25. A foolish son is a grief to his father, and bitterness to her that bare him.
Surely the Divine Spirit did not repeat the proverb (Verse 21) for nought. Was it not to deepen our sense of parental responsibility and filial obligation? Can parents be insensible to the prospect of this grief? Can children be hardened into the unnatural selfishness of piercing a parent's heart with such bitterness? (Chapter 19:13.) The mother's anguish is here added to the father's grief. (Genesis 26:35.) “As a sword in her bones,” is the apprehension of having “brought forth children to the murderer.” (Hosea 9:13.) How uncertain are the dearest comforts of earth! Our fallen mother anticipated the joy of “having gotten a man” — perhaps the promised seed — “from the LORD.” (Genesis 4:1.) Yet to the bitterness of her soul “he was of that wicked one, and slew his brother.” (1 John 3:12.) Her daughter naturally “remembereth no more her sorrow, for joy that a man is born into the world.” (John 16:21.) Already she grasps the delightful vision of his infant training, and ripening maturity. And yet too often he proves in the end a foolish son, and bitterness to her that bare him.
Absalom was named ‘His father's peace.’ Yet was he the source of his most poignant grief. This is not the “weeping of a night,” succeeded by a “joyous morning” (Psalm 30:5); but the “heaviness that maketh the heart stoop” (Chapter 12:25), perhaps for years, perhaps to the end of days. Its connection with eternity gives to the trial its keenest edge. To see a foolish son hurried irrevocably into his eternal doom — Oh! this to the godly parent is an awful conflict. (2 Samuel 18:33.) Strong indeed must be that faith (yet such faith has been vouchsafed)† which bows reverentially to the Divine Sovereignty, and maintains the serenity of peaceful submission.
But parental anxieties and sorrows must stimulate the enquiry — ‘How may this piercing thorn be spared, this bitter grief — the bitterest that ever a parent's heart can know — averted?’ The primary root of this sorrow is the indulgence of the will.† The vast power of parental influence must be used wisely, at once, at any cost. We must not instruct, or entreat only, but command.† We must allow no appeal from our authority, no reversal of our decision. This discipline in the spirit of love, and enforced by example, is God's honoured ordinance.

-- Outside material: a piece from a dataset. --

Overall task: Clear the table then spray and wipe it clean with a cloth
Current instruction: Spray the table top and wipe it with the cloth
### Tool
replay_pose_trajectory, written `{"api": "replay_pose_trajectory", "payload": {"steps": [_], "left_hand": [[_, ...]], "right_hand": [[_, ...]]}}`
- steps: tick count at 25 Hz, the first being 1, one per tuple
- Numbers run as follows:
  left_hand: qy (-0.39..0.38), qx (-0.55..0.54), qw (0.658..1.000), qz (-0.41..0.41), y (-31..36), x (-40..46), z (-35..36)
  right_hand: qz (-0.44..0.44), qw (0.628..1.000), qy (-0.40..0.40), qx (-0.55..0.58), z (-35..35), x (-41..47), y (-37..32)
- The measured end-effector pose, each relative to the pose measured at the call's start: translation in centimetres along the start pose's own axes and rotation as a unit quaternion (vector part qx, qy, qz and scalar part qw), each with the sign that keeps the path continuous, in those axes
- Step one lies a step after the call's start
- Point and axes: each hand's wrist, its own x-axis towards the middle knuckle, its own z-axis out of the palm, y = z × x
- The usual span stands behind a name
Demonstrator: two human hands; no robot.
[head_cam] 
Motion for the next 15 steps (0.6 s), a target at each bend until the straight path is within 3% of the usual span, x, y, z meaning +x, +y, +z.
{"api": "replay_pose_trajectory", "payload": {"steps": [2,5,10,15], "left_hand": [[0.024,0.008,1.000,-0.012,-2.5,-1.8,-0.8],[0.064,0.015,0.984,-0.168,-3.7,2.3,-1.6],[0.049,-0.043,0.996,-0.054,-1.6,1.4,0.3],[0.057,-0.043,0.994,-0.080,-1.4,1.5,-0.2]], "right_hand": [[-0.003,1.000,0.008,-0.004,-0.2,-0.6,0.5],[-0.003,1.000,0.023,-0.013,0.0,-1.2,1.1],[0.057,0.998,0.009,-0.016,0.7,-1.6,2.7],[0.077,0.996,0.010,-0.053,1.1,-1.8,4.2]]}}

Then to give power to all other means, there must be a living faith in the word of God. For if I really believe that awful fact, that my child is “a child of wrath,” that Satan claims a right in him, and that if he die unconverted, hell must be his everlasting portion; shall not I apply myself with ceaseless energy to all the means for his soul's salvation; under the clear conviction that if he be not saved, “good were it for him that he had not been born”?
But this faith brings encouragement fully proportioned to the tremendous anxiety. For, if I be a Christian Parent, may I not claim a place for my child in the covenant of God? (Genesis 17:7.) May I not plead with him, and for him as a covenanted child? Here I desire to exercise a sound balance of well-disciplined confidence; encouraging parental hopes, and moderating parental anxieties. The law of the kingdom is, “that men should pray always, and not faint.” (Luke 18:1.) The fondest desires may not be accomplished till the eleventh hour. There may be many haltings, many withering blasts, many windings of the path. But “the bread cast upon the waters shall be found,” though it be not till “after many days.” (Ecclesiastes 11:1.)

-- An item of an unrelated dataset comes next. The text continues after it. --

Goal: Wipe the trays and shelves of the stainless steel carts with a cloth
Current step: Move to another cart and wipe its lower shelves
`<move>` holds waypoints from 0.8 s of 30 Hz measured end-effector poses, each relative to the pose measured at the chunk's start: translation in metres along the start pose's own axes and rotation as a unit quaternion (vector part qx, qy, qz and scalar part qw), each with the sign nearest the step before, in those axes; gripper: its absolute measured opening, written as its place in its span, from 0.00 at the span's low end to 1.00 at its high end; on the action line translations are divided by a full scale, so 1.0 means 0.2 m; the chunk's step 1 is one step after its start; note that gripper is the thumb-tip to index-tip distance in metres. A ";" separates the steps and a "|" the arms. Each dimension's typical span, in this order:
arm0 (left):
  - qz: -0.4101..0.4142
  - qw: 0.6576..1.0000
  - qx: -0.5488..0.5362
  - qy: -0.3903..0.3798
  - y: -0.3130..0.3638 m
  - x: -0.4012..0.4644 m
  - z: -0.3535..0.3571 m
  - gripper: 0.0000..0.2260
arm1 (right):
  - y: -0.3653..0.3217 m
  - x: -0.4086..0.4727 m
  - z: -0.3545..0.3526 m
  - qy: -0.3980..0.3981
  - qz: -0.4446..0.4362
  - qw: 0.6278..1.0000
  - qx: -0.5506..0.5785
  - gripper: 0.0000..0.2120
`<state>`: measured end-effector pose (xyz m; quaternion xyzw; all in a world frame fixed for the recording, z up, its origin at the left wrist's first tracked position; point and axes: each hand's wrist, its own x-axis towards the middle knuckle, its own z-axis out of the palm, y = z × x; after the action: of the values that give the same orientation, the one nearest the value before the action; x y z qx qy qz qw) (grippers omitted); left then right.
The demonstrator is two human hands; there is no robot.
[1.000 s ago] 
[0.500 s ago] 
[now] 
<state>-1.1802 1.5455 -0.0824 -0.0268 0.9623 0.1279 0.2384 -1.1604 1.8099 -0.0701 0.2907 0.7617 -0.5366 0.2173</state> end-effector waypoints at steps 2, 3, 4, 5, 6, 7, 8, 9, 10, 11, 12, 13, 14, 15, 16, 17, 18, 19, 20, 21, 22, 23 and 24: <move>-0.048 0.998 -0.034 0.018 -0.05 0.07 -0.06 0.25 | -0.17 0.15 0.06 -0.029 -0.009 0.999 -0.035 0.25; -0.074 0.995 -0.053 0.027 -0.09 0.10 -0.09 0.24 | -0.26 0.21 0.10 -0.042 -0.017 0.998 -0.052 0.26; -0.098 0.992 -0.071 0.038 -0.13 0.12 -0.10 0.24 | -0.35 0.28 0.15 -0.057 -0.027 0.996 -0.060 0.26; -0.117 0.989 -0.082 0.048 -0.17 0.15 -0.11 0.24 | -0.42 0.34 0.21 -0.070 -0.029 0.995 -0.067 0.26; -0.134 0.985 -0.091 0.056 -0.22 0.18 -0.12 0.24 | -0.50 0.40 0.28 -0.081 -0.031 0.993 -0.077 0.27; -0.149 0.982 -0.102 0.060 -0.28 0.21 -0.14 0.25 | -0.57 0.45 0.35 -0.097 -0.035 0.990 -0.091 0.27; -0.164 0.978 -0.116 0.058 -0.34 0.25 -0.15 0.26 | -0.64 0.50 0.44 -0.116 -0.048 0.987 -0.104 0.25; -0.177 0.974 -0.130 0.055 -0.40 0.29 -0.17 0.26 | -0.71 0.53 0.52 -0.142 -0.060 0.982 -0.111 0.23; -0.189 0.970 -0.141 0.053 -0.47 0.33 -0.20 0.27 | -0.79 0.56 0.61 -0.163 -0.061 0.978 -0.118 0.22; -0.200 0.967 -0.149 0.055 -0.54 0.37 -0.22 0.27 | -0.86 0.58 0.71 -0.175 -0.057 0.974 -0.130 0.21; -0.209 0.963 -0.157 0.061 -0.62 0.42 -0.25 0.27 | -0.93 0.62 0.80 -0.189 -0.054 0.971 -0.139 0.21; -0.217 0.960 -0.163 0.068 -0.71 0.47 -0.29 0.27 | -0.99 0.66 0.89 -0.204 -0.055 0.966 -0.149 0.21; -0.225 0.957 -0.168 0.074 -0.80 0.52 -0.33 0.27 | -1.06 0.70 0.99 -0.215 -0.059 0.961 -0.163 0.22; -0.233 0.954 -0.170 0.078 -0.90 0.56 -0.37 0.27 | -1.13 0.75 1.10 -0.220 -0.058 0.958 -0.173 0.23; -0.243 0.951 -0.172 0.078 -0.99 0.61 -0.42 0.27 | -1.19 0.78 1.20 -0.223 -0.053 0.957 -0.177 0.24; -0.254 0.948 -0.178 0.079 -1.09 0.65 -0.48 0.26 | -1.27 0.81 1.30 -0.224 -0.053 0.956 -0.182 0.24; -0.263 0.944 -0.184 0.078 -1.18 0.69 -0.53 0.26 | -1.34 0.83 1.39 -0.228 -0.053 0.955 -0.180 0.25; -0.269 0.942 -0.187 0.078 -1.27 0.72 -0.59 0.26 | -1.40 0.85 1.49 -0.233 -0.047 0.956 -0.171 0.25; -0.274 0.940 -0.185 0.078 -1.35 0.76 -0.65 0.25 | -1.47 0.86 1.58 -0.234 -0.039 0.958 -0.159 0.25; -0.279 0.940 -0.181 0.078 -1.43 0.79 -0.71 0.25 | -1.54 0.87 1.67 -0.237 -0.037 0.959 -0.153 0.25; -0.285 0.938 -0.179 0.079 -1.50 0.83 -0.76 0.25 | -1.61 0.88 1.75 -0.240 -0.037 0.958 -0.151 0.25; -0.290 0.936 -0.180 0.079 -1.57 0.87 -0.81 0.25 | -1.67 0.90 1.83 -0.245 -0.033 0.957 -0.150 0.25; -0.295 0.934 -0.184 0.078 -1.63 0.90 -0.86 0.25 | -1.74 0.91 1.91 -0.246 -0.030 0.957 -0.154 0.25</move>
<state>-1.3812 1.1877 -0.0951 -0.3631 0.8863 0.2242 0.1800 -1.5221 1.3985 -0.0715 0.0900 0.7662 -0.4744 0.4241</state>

Only let us see to it, that our faith proves it soundness as a practical principle. Do parents never pray that God would take their children as his own, while yet they train them as if they were for the world? Are we sure, that we desire nothing for them besides, or unconnected with, eternal life?† One such desire stirs up another; till at length these few little things thrust down the primary blessing from its place, and it becomes a nullity.
In fine — would we look for rest in our beloved children? (Genesis 5:29, marg.) Hold them loose for ourselves; fast for God. Connect them early with his Church. Train their first years in his yoke. Instead of a sinking grief to us, they will then be “the restorers of our life, and the nourishers of our age.” (Ruth 4:15.) Instead of being our bitterness as rebels against God, he will own and seal them, as “a seed to serve him, to declare his righteousness,” to set forth his praise. (Psalm 22:31; 92:13.)